### WHAT IS REQUIRED
If a line below falls between the line with "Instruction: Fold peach" and the line with "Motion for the", or is one of those two, output it exactly; output nothing else and no pictures.
·····
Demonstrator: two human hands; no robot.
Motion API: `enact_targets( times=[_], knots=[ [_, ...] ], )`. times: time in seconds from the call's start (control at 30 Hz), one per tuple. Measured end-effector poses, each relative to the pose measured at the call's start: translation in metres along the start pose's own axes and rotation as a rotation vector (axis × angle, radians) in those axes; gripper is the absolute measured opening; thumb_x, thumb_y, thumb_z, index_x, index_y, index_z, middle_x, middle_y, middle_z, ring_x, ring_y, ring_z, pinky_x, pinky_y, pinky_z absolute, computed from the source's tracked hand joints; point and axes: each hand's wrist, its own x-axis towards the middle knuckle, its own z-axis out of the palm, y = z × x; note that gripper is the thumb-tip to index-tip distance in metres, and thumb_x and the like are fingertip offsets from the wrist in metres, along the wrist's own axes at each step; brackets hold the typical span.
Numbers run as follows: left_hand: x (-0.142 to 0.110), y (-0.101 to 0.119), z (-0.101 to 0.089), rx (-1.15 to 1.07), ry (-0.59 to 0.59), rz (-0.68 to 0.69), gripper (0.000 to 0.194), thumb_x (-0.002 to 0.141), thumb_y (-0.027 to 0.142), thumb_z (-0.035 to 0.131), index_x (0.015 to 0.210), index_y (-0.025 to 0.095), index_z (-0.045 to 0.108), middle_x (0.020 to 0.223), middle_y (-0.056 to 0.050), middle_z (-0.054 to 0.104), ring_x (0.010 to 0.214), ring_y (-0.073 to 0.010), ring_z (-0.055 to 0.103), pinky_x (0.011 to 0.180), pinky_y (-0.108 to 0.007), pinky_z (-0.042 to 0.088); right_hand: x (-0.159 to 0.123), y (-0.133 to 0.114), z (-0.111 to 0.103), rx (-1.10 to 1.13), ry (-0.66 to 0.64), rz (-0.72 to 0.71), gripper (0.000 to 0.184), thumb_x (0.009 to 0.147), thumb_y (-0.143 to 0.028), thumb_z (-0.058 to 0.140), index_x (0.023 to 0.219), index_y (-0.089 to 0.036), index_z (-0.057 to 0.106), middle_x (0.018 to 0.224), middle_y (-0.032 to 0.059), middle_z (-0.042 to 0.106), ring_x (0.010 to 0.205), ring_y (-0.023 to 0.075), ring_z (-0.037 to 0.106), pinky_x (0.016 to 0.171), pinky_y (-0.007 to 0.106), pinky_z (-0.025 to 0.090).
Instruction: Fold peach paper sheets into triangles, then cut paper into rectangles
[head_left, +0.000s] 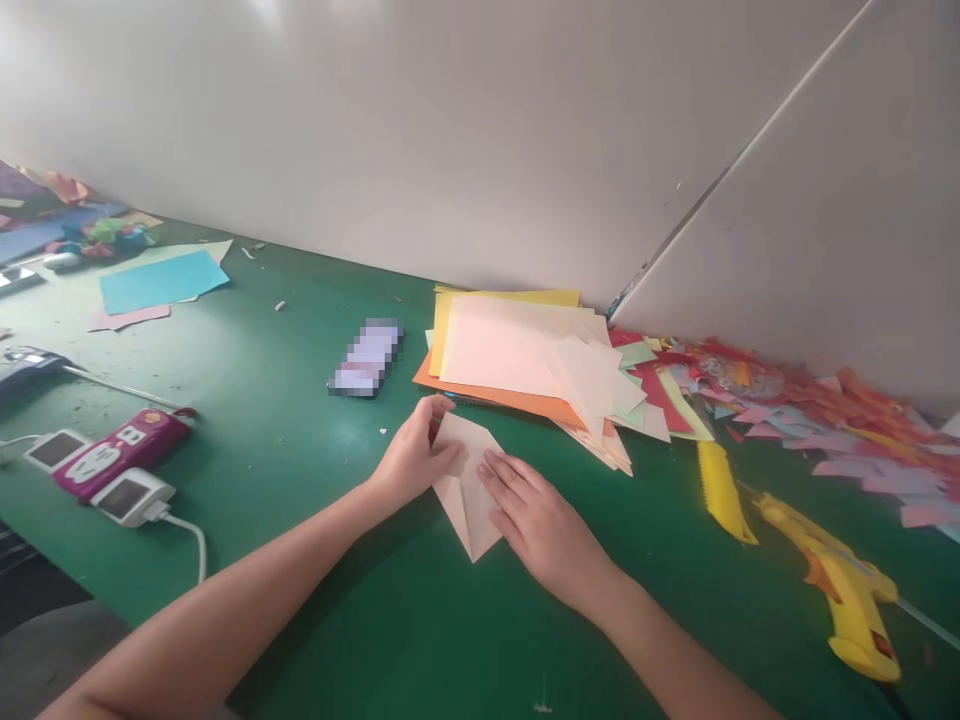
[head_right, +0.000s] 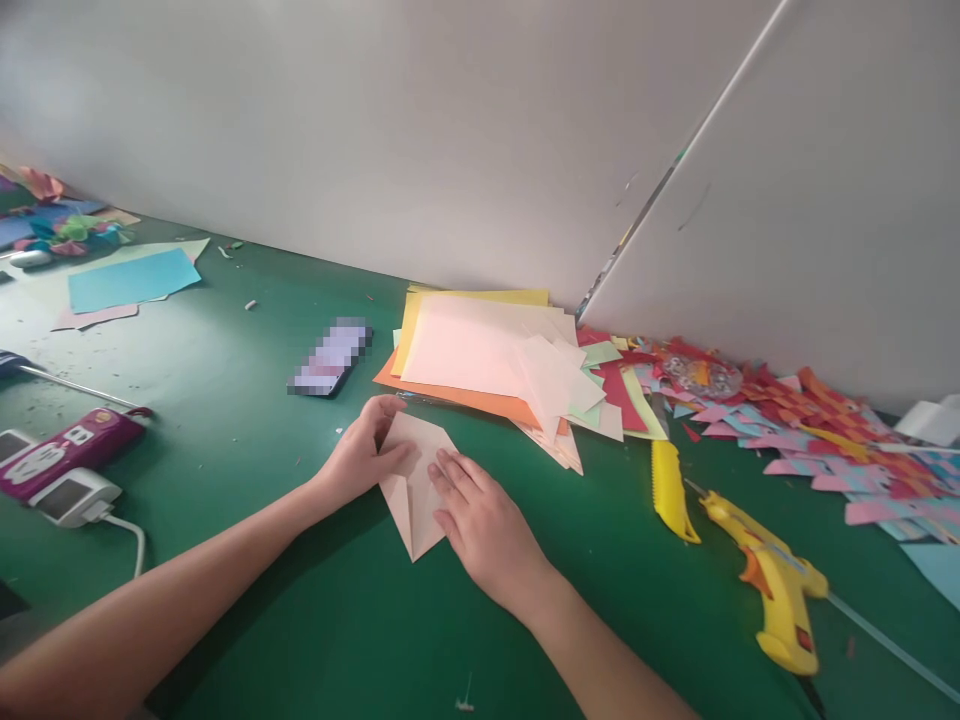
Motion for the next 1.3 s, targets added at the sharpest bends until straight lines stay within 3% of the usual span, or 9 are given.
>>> enact_targets(
  times=[0.1,0.23,0.33,0.5,0.63,0.9,1.3],
  knots=[
    [0.0,0.001,0.001,-0.058,0.07,0.024,0.034,0.076,0.015,0.057,0.106,0.021,0.041,0.083,0.002,0.053,0.067,-0.0107,0.053,0.061,-0.023,0.045,0.001,-0.001,-0.005,0.048,0.0,0.032,0.044,0.095,-0.029,0.036,0.137,-0.02,0.04,0.145,0.0046,0.038,0.132,0.0229,0.036,0.103,0.043,0.043],
    [0.0,0.002,0.001,0.039,0.078,0.198,0.017,0.079,0.012,0.053,0.094,0.02,0.048,0.086,0.001,0.057,0.074,-0.0112,0.054,0.068,-0.024,0.047,0.001,-0.003,-0.008,0.146,0.027,0.111,0.036,0.092,-0.027,0.042,0.128,-0.021,0.043,0.139,0.0073,0.046,0.127,0.0224,0.041,0.093,0.039,0.051],
    [0.0,0.002,0.001,0.078,0.063,0.321,0.013,0.082,0.009,0.048,0.09,0.019,0.052,0.088,-0.002,0.058,0.077,-0.0122,0.055,0.068,-0.024,0.048,0.0,-0.004,-0.008,0.167,0.022,0.122,0.031,0.092,-0.026,0.042,0.122,-0.02,0.043,0.132,0.0093,0.051,0.127,0.023,0.038,0.093,0.04,0.05],
    [0.001,0.001,0.001,0.183,-0.04,0.517,0.015,0.085,0.009,0.047,0.083,0.018,0.059,0.092,-0.005,0.061,0.085,-0.0157,0.055,0.077,-0.03,0.048,0.001,-0.003,-0.009,0.185,-0.004,0.124,0.013,0.093,-0.029,0.04,0.101,-0.022,0.047,0.125,0.0085,0.054,0.13,0.0236,0.035,0.095,0.041,0.047],
    [0.001,0.0,-0.003,0.226,-0.166,0.615,0.016,0.089,0.014,0.048,0.082,0.017,0.061,0.094,-0.005,0.066,0.087,-0.0162,0.057,0.077,-0.029,0.049,0.0,-0.002,-0.011,0.175,0.015,0.112,0.011,0.092,-0.03,0.041,0.097,-0.023,0.048,0.13,0.0079,0.052,0.128,0.0241,0.038,0.093,0.042,0.048],
    [0.001,-0.002,-0.004,0.213,-0.279,0.722,0.021,0.092,0.016,0.044,0.09,0.018,0.065,0.097,-0.005,0.069,0.099,-0.0172,0.061,0.088,-0.031,0.051,-0.001,0.0,-0.009,0.191,0.021,0.106,0.013,0.093,-0.032,0.041,0.098,-0.023,0.048,0.138,0.0084,0.045,0.129,0.024,0.037,0.094,0.043,0.047],
    [0.0,-0.004,-0.006,0.197,-0.324,0.717,0.018,0.091,0.017,0.047,0.093,0.017,0.065,0.101,-0.005,0.07,0.104,-0.0164,0.061,0.092,-0.029,0.049,0.001,0.0,-0.012,0.223,0.019,0.094,0.023,0.093,-0.031,0.041,0.114,-0.024,0.046,0.126,0.0073,0.054,0.127,0.023,0.04,0.095,0.043,0.048]
  ],
)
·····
### WRITTEN ANSWER
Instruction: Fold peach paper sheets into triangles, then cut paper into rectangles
[head_left, +0.000s] 
[head_right, +0.000s] 
Motion for the next 1.3 s, targets added at the sharpest bends until straight lines stay within 3% of the usual span, or 9 are given.

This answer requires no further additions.